Action item -
Check each line of the listing, and copy it if it contains the word "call".

The records -
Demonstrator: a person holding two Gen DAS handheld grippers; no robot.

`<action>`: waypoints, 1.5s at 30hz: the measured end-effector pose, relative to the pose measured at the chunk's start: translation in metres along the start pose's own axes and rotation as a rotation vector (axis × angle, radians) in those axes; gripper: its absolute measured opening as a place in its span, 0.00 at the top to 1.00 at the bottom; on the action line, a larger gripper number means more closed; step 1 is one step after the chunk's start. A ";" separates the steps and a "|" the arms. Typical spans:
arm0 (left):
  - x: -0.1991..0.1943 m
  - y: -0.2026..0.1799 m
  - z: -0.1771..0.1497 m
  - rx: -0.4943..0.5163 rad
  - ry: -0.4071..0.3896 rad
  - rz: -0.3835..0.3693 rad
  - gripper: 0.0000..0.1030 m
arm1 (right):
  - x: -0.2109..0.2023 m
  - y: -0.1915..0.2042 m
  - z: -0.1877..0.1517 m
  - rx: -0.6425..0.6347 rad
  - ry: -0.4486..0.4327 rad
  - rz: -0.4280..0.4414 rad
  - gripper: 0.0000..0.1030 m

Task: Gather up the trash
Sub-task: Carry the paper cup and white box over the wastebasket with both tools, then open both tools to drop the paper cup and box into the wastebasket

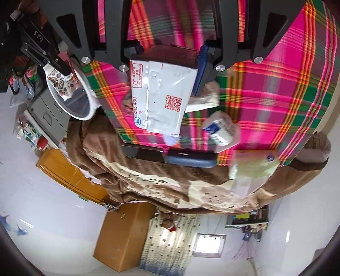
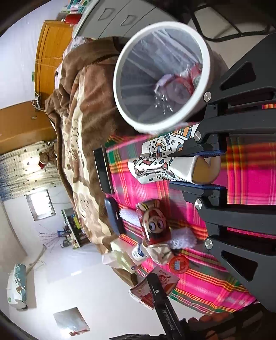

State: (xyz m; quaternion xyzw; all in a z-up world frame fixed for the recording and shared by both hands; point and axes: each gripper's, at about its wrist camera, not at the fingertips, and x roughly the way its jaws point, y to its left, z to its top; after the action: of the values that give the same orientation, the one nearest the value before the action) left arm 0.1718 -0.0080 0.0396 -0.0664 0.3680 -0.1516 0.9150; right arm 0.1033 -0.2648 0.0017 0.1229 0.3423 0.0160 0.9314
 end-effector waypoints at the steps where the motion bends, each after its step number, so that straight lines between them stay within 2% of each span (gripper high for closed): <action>1: 0.000 -0.006 0.000 0.008 0.000 -0.006 0.62 | -0.001 -0.003 0.001 0.000 -0.003 -0.005 0.81; 14: 0.019 -0.100 -0.001 0.140 0.025 -0.116 0.62 | -0.018 -0.056 0.010 0.032 -0.033 -0.082 0.81; 27: 0.051 -0.186 -0.011 0.256 0.088 -0.225 0.62 | -0.017 -0.105 0.016 0.071 -0.006 -0.140 0.81; 33: 0.075 -0.214 -0.015 0.270 0.147 -0.286 0.62 | -0.009 -0.129 0.018 0.090 0.033 -0.157 0.81; 45: 0.125 -0.249 -0.019 0.300 0.219 -0.297 0.62 | 0.014 -0.157 0.022 0.087 0.110 -0.166 0.80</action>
State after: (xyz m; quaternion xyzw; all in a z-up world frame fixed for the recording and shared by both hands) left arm 0.1876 -0.2845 0.0024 0.0336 0.4244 -0.3438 0.8370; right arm 0.1196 -0.4207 -0.0288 0.1334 0.4025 -0.0695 0.9030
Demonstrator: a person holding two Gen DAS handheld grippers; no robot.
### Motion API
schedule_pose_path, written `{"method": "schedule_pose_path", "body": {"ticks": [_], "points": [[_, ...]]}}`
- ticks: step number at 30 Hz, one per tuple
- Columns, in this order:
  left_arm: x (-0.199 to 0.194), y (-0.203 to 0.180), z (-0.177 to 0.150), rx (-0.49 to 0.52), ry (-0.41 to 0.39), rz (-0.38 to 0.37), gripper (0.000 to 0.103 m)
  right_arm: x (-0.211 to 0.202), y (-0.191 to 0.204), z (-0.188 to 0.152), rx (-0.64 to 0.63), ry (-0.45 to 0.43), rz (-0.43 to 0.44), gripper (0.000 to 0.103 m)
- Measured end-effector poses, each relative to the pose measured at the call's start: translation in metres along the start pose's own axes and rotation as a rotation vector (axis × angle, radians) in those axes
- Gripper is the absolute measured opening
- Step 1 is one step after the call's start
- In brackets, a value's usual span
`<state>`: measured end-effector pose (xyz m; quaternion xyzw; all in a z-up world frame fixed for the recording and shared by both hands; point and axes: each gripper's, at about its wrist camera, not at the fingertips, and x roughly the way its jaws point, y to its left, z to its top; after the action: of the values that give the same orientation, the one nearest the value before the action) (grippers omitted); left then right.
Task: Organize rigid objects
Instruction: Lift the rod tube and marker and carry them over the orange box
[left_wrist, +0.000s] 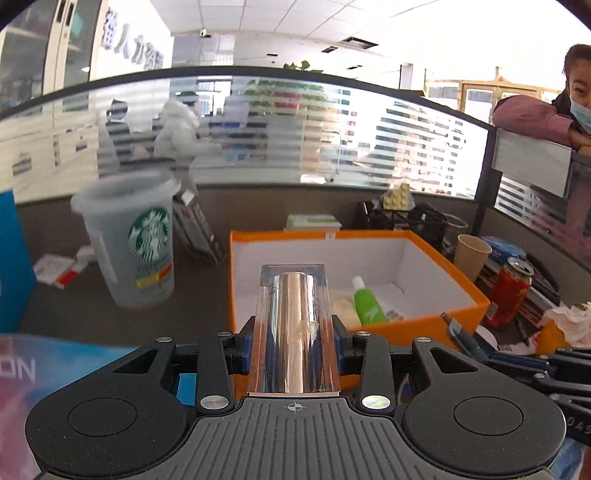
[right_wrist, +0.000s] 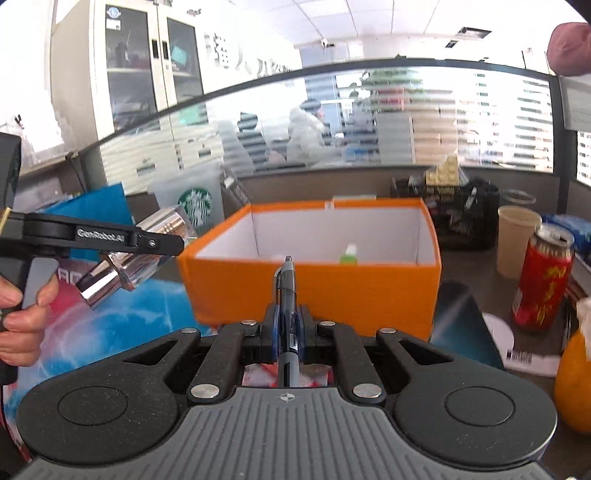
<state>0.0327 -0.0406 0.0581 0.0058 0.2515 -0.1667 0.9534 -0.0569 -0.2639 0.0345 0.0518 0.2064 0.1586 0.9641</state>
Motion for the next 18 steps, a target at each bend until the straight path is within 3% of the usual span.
{"method": "schedule_pose_path", "body": {"ticks": [11,18], "points": [[0.051,-0.014,0.044,0.023,0.041,0.030,0.035,0.032,-0.038,0.059,0.107,-0.040,0.072,0.009],[0.085,-0.021,0.056,0.037,0.077,0.063,0.035,0.071,-0.060,0.080,0.140,0.021,0.076,0.009]]}}
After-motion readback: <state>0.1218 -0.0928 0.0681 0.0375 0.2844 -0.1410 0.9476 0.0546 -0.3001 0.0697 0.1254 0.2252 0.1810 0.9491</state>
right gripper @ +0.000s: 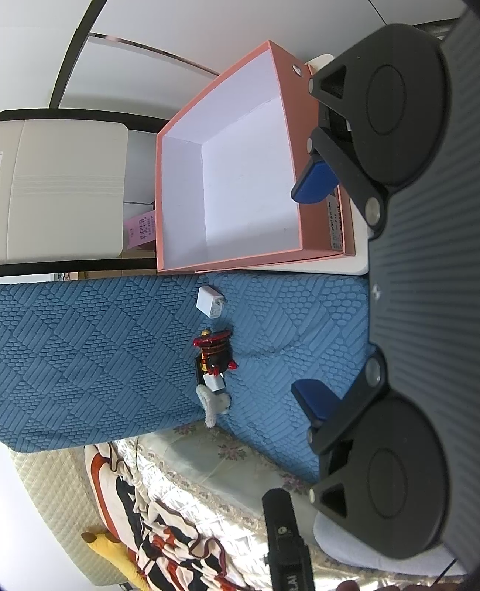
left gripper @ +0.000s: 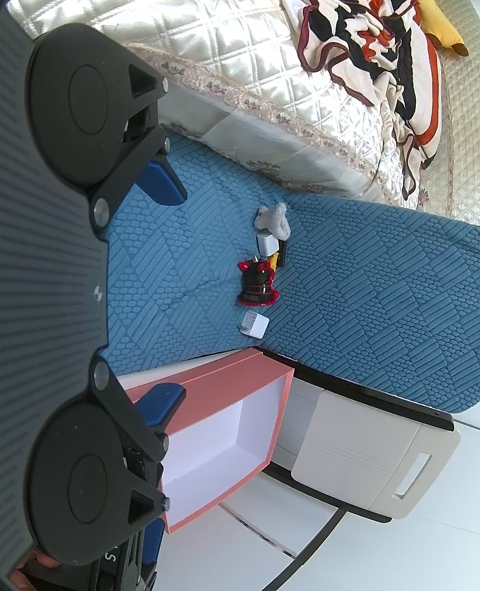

Exercise answer -
- Measured end-effector poses, each relative to the pose measured at the call's start: translation in metres along the start pose's own axes and rotation as a rotation vector (axis × angle, radians) in those axes
- Step 1 is one step after the call's start

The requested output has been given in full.